ORNL researchers developing tech to improve prosthesis fitting and design
Oak Ridge National Laboratory biomedical engineers are perfecting a portable, wearable system to measure walking patterns that can be applied to real-world activities in a variety of settings. They are also developing a low-cost gait analysis system that can be used to analyze whether prosthesis fits the wearer, or if it is aligned correctly without the need for a confined laboratory setting.
“The goal of our research is to use the recent advances made in video game technology to develop inexpensive tools for amputee rehabilitation”, said Boyd Evans, who leads the project. “This will allow advanced rehabilitation techniques to both be used in smaller clinics and to be taken outside the clinic.”

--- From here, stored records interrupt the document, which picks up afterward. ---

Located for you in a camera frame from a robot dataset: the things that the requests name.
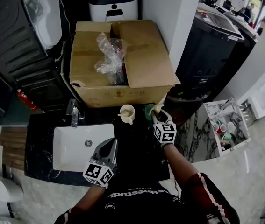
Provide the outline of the chrome towel rack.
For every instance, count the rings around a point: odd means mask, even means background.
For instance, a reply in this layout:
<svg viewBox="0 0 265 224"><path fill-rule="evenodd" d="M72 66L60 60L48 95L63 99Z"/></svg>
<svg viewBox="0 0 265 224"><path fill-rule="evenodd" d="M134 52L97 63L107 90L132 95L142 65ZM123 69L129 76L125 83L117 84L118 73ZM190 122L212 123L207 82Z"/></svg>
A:
<svg viewBox="0 0 265 224"><path fill-rule="evenodd" d="M239 105L240 111L242 113L242 116L244 118L244 121L246 125L249 127L253 123L253 115L251 111L251 105L248 101L243 102L241 105Z"/></svg>

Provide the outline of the large black copier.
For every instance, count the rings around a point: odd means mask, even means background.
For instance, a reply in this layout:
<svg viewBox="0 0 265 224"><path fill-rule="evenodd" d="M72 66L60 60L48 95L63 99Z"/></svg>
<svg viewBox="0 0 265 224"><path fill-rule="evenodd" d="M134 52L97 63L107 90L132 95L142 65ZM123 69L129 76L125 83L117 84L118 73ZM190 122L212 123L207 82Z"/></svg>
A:
<svg viewBox="0 0 265 224"><path fill-rule="evenodd" d="M226 65L232 50L244 37L225 15L199 3L176 76L178 98L203 99Z"/></svg>

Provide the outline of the green cup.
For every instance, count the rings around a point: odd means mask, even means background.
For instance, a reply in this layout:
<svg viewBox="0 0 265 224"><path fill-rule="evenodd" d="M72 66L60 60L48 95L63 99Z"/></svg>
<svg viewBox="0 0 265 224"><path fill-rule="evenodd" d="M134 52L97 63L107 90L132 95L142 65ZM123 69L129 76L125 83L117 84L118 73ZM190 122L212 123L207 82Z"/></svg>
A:
<svg viewBox="0 0 265 224"><path fill-rule="evenodd" d="M144 112L145 112L145 117L146 117L146 119L147 119L148 121L152 121L151 111L153 110L154 106L155 106L154 104L148 104L148 105L146 105L146 107L145 107L145 110L144 110Z"/></svg>

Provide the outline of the white marble vanity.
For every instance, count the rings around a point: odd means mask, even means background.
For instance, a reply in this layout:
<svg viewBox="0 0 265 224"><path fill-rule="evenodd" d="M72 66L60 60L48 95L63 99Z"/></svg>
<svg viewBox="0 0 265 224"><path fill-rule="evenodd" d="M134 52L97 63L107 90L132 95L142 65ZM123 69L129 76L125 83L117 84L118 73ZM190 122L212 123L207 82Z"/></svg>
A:
<svg viewBox="0 0 265 224"><path fill-rule="evenodd" d="M227 100L203 103L196 113L178 130L175 145L190 162L206 161L229 154L251 141L248 127L239 106L219 110ZM213 124L233 122L236 126L229 141L222 140L225 133L218 134Z"/></svg>

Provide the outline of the white rounded appliance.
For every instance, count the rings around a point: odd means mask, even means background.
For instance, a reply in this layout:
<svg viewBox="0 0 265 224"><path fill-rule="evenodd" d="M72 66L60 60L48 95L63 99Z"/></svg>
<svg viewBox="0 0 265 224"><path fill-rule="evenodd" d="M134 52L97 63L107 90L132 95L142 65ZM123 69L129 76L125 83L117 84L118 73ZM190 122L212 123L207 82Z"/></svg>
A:
<svg viewBox="0 0 265 224"><path fill-rule="evenodd" d="M0 201L13 203L22 200L23 190L12 180L0 176Z"/></svg>

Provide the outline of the black marble vanity counter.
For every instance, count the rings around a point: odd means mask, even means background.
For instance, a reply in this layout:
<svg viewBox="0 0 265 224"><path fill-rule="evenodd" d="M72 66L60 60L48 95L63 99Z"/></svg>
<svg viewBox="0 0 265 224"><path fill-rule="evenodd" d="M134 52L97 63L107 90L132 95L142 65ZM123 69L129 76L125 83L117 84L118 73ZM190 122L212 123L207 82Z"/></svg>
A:
<svg viewBox="0 0 265 224"><path fill-rule="evenodd" d="M119 141L117 167L127 179L138 177L163 181L170 177L164 155L149 129L144 105L135 105L133 125L125 124L118 114L120 107L86 108L79 126L113 124ZM70 127L71 116L66 111L55 111L30 116L25 148L24 174L41 181L89 187L82 172L53 168L53 139L56 127Z"/></svg>

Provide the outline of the red fire extinguisher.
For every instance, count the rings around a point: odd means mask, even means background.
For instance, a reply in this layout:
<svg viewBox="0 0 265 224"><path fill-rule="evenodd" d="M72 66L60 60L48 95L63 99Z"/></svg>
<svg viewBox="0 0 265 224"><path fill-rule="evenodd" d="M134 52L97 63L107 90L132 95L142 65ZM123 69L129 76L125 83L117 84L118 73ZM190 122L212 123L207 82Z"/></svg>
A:
<svg viewBox="0 0 265 224"><path fill-rule="evenodd" d="M18 98L24 102L24 104L30 108L31 110L33 111L37 111L38 110L38 106L28 98L28 96L21 90L21 89L18 89L17 90L17 96Z"/></svg>

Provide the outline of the person's left forearm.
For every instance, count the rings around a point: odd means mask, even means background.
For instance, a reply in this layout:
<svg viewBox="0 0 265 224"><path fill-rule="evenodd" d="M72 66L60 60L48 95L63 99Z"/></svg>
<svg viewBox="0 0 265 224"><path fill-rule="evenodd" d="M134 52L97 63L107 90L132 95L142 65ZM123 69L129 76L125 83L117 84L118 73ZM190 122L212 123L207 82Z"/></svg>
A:
<svg viewBox="0 0 265 224"><path fill-rule="evenodd" d="M106 188L102 186L92 185L75 207L83 211L91 210L93 206L103 197L105 189Z"/></svg>

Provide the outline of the chrome faucet on marble vanity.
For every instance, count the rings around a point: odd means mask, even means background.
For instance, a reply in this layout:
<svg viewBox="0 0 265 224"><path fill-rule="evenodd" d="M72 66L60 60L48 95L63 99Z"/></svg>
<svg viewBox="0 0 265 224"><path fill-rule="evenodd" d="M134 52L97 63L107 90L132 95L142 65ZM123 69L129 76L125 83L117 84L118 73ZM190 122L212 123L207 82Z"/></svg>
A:
<svg viewBox="0 0 265 224"><path fill-rule="evenodd" d="M235 104L234 98L229 98L225 103L219 106L219 110L225 110L226 108L230 106L232 107L233 110L235 110L234 104Z"/></svg>

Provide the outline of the person's right forearm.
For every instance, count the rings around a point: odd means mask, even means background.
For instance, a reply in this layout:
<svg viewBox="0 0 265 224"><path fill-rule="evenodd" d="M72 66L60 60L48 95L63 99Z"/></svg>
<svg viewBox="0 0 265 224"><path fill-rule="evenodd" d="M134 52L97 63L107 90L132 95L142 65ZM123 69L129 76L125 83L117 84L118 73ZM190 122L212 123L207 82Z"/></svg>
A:
<svg viewBox="0 0 265 224"><path fill-rule="evenodd" d="M180 188L184 188L187 181L199 171L178 151L174 145L163 149L170 164L172 173Z"/></svg>

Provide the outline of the brown cardboard box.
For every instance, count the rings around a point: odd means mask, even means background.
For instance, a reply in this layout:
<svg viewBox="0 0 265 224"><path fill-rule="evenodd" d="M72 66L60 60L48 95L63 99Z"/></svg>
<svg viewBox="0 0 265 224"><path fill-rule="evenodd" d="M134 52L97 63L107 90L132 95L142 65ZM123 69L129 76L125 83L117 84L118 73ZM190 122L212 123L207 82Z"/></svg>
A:
<svg viewBox="0 0 265 224"><path fill-rule="evenodd" d="M123 78L98 72L103 48L116 39L123 53ZM79 21L70 61L70 84L90 108L159 103L179 84L167 49L151 20Z"/></svg>

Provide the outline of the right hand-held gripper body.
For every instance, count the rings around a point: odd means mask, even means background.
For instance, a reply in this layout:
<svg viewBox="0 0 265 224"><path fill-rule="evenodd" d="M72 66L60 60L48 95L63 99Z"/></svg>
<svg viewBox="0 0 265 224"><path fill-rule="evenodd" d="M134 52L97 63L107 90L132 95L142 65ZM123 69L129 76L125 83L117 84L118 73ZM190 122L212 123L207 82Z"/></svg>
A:
<svg viewBox="0 0 265 224"><path fill-rule="evenodd" d="M167 123L156 123L153 124L154 136L158 140L161 146L166 144L173 144L175 141L177 129L176 125L170 121Z"/></svg>

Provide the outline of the white appliance with black lid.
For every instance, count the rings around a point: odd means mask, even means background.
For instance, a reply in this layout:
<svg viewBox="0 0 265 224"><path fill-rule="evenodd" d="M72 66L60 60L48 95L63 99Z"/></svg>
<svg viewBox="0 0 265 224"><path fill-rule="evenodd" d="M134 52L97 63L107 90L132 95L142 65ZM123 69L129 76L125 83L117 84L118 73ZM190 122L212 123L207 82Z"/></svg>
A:
<svg viewBox="0 0 265 224"><path fill-rule="evenodd" d="M110 22L138 19L138 0L89 0L90 20Z"/></svg>

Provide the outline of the cream mug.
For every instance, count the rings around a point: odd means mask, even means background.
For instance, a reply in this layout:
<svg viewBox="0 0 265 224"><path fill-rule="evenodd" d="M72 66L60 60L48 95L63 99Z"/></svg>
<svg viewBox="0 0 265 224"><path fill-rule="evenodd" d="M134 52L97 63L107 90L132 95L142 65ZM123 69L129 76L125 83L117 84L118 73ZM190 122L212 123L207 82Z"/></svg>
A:
<svg viewBox="0 0 265 224"><path fill-rule="evenodd" d="M133 125L133 121L135 119L135 109L132 105L123 105L120 110L124 110L124 109L128 109L131 110L133 113L133 115L131 117L120 117L122 122Z"/></svg>

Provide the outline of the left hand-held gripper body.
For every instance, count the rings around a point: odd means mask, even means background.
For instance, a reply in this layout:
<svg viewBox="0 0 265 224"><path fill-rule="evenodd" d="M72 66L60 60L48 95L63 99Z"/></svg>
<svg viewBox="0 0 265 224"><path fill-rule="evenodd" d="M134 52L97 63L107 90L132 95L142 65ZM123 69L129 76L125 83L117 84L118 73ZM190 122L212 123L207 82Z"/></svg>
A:
<svg viewBox="0 0 265 224"><path fill-rule="evenodd" d="M86 163L83 177L91 184L107 188L109 181L114 176L116 167L116 158L108 163L92 156L90 161Z"/></svg>

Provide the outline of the black ribbed metal appliance panel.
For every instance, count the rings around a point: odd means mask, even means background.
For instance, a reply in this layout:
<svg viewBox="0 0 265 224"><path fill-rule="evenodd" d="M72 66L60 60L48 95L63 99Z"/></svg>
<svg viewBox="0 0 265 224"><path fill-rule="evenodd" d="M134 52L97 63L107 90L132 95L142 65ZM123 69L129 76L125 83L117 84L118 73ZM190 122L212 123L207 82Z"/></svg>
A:
<svg viewBox="0 0 265 224"><path fill-rule="evenodd" d="M73 97L68 60L73 34L59 0L62 37L45 49L35 23L43 9L38 0L0 0L0 73L44 112L65 110Z"/></svg>

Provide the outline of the white sink on black stand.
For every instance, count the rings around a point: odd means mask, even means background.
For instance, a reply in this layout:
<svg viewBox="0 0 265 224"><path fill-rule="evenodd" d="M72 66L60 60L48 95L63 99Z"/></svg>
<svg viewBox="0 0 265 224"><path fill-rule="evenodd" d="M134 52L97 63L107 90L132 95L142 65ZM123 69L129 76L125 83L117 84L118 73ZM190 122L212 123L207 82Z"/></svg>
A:
<svg viewBox="0 0 265 224"><path fill-rule="evenodd" d="M256 119L265 117L265 85L256 90L249 98Z"/></svg>

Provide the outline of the clear plastic wrap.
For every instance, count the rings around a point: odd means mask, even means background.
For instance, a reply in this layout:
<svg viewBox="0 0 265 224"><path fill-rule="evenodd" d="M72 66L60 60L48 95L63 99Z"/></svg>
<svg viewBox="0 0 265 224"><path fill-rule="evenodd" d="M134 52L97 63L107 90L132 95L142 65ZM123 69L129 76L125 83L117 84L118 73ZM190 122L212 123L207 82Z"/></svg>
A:
<svg viewBox="0 0 265 224"><path fill-rule="evenodd" d="M98 73L106 74L112 85L123 83L122 66L128 43L119 38L107 38L103 32L96 38L96 41L100 51L104 54L104 58L95 64L95 70Z"/></svg>

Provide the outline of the person's black and red shirt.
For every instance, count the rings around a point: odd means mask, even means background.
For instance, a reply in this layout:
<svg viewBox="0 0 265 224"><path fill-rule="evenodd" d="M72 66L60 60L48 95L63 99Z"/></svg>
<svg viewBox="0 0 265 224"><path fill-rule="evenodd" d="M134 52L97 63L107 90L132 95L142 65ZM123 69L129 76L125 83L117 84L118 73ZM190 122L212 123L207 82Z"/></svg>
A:
<svg viewBox="0 0 265 224"><path fill-rule="evenodd" d="M240 224L240 219L208 176L196 173L180 197L158 182L118 182L90 210L72 207L54 224Z"/></svg>

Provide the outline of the white rectangular sink basin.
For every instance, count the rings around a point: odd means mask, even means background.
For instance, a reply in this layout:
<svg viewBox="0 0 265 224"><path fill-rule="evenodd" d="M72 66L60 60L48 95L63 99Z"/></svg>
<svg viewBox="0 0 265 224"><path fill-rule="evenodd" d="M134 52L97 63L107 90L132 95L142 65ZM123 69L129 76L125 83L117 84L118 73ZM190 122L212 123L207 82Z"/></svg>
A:
<svg viewBox="0 0 265 224"><path fill-rule="evenodd" d="M95 154L96 147L113 137L113 124L56 127L53 137L53 169L83 172Z"/></svg>

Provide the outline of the white plastic wall device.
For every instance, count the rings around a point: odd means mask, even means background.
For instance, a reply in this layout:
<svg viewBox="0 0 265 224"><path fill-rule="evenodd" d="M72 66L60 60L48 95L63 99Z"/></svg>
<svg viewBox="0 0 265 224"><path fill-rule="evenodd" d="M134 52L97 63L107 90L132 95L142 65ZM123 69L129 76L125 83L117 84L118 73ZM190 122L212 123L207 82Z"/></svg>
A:
<svg viewBox="0 0 265 224"><path fill-rule="evenodd" d="M37 17L35 31L41 45L51 49L62 37L59 0L38 0L43 12Z"/></svg>

Evans and his colleague John Mueller are collaborating with Brooke Army Medical Center in order to record the gait data. They are using inertial measurement units and other sensors that can be strapped onto different areas of a subject’s leg in order to monitor the motion and force of walking patterns. The data collected from the inertial measurement units is processed by algorithms which calculate the motions and forces associated with specific joints.
Cassee Cain and Ziyuan Liu, summer interns who worked with Evans and Mueller, worked on a subset of this project named Using Kinect for Xbox 360 and Computer Vision to Analyze Human Gait, and they won the Siemens Competition for Math, Science and Technology in early December. Their project involves the usage of multi-camera Kinect which is connected to a computer used to process the data with body-tracking algorithms to measure how different parts of the leg move when someone’s walking.

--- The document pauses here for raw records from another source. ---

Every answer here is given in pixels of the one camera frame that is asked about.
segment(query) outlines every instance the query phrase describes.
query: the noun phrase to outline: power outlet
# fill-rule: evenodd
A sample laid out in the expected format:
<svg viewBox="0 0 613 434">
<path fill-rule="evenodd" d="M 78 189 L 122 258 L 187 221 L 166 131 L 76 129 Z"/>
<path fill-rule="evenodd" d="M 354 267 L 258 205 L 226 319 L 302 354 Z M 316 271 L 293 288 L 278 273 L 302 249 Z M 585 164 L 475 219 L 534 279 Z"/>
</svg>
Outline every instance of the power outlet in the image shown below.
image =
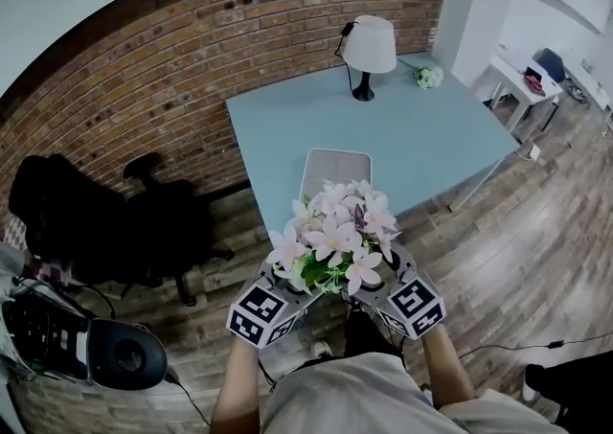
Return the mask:
<svg viewBox="0 0 613 434">
<path fill-rule="evenodd" d="M 540 148 L 537 145 L 533 145 L 533 148 L 530 150 L 530 157 L 536 161 L 538 159 L 538 155 L 540 154 Z"/>
</svg>

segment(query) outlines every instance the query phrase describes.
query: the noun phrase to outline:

“We have high expectations for this system once it is fully developed”, said Mueller. “We think it will improve the prosthetic fitting and aligning process and help lower the risk of chronic joint disease in this group of wounded warriors.”
To test the effectiveness of measurements, the researchers use a robot leg, which has been programmed with data from a walking person. Evans and Mueller plan on going to the Gait and Motion Analysis Laboratory at Center for the Intrepid in a few months to test their system on a human subject with a prosthetic and healthy leg.
ORNL researcher Randy Lind is developing an advanced platform to measure the forces associated with motion, and researchers Nance Ericson and Ethan Farquhar are integrating the entire system to incorporate wireless data collection.
Aside increasing portability and lowering the costs, the system could be used to determine if the prosthesis is not fit or aligned correctly. Such prosthesis could affect a patient’s walking patterns, resulting in “asymmetric” gait which may lead to problems in the long term due to increased stress on the healthy limb.